Negative pressure rooms use sophisticated HVAC systems to keep the pressure inside the room lower than outside, and do everything possible to keep it that way. The control systems for these rooms rely on differential pressure sensors, which detect the pressure difference between two orifices separated by a thin diaphragm. Diaphragm deflection due to pressure differences between the two ports can be sensed capacitively or piezoresistively.
The problem is that diaphragms tend to have resonant frequencies in the audio range, making them vulnerable to spoofing. Several different commonly used sensors have been evaluated with audio frequency sweeps, showing a sweet spot of resonance at 700 to 900 Hz. This is perfect for embedding into an audio track, allowing the attacker to hide at the sight - or sound, as the case may be. Adjusting the sensor with this frequency can potentially convince the control system to make an adjustment that removes the air – and any pathogens it contains – from the room. You can imagine the rest.

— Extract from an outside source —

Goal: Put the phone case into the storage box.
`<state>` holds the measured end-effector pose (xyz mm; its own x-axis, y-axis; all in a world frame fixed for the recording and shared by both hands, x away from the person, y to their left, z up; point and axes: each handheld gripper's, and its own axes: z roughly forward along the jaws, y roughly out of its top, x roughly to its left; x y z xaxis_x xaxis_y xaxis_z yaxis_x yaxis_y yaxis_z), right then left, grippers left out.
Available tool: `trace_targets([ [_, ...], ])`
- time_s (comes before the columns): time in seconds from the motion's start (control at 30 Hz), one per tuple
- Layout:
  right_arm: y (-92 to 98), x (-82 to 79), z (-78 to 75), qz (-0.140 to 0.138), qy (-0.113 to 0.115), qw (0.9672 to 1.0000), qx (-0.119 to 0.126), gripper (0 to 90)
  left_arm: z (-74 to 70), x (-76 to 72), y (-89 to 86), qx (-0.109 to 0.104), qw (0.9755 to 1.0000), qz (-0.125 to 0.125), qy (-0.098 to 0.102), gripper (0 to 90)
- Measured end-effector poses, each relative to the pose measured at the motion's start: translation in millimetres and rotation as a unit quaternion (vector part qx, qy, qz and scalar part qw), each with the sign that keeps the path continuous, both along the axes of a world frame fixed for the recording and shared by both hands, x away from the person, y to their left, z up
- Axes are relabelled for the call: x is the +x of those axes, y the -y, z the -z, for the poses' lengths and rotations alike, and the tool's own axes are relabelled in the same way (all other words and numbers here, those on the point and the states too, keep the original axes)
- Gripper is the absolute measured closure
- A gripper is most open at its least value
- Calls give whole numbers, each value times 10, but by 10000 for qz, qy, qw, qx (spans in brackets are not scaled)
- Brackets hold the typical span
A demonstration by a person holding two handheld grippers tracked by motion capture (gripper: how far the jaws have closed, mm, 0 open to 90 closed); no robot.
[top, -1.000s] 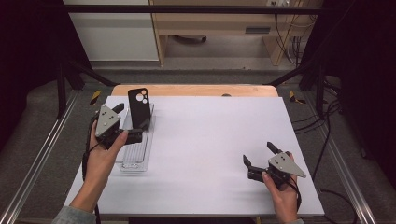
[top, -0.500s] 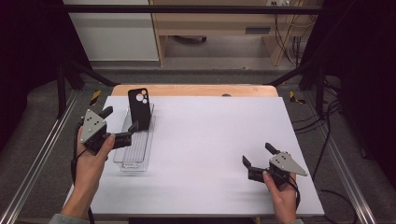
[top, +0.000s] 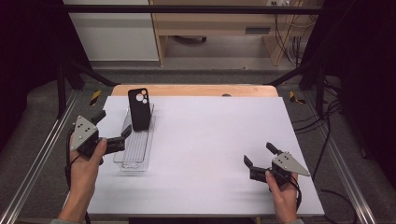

We've become quite fond of finding and reporting on some of the weirder side-channel attack vectors, like chip bags and clickable keyboards. This attack is particularly terrifying because it both seems more plausible and has much higher stakes.
Featured image: by Steve Zylius / University of California, Irvine
[via TechXplore]
Imagine a movie featuring a scene set in a top-secret bioweapons research lab. The villain, dressed in a rabbit costume, enters the facility's inner sanctum - one of the biosafety rooms where only the most infectious and deadly microorganisms are handled. The tension mounts as he pulls out his phone; he will surely use it to affect a dramatic hack, or perhaps set off an explosive device. Instead, it calls up its playlist and... plays a song? What kind of villain is he?
Actually, maybe someone who read a new article about the potential of hacking biosafety rooms using music. The work was done by University of California Irvine researchers [Anomadarshi Barua], [Yonatan Gizachew Achamyeleh] and [Mohammad Abdullah Al Faruque], and focuses on negative pressure chambers found in all manner of facilities , but are of particular concern when used to prevent pathogens from escaping worldwide.
Negative pressure rooms use sophisticated HVAC systems to keep the pressure inside the room lower than outside, and do everything possible to keep it that way. The control systems for these rooms rely on differential pressure sensors, which detect the pressure difference between two orifices separated by a thin diaphragm. Diaphragm deflection due to pressure differences between the two ports can be sensed capacitively or piezoresistively.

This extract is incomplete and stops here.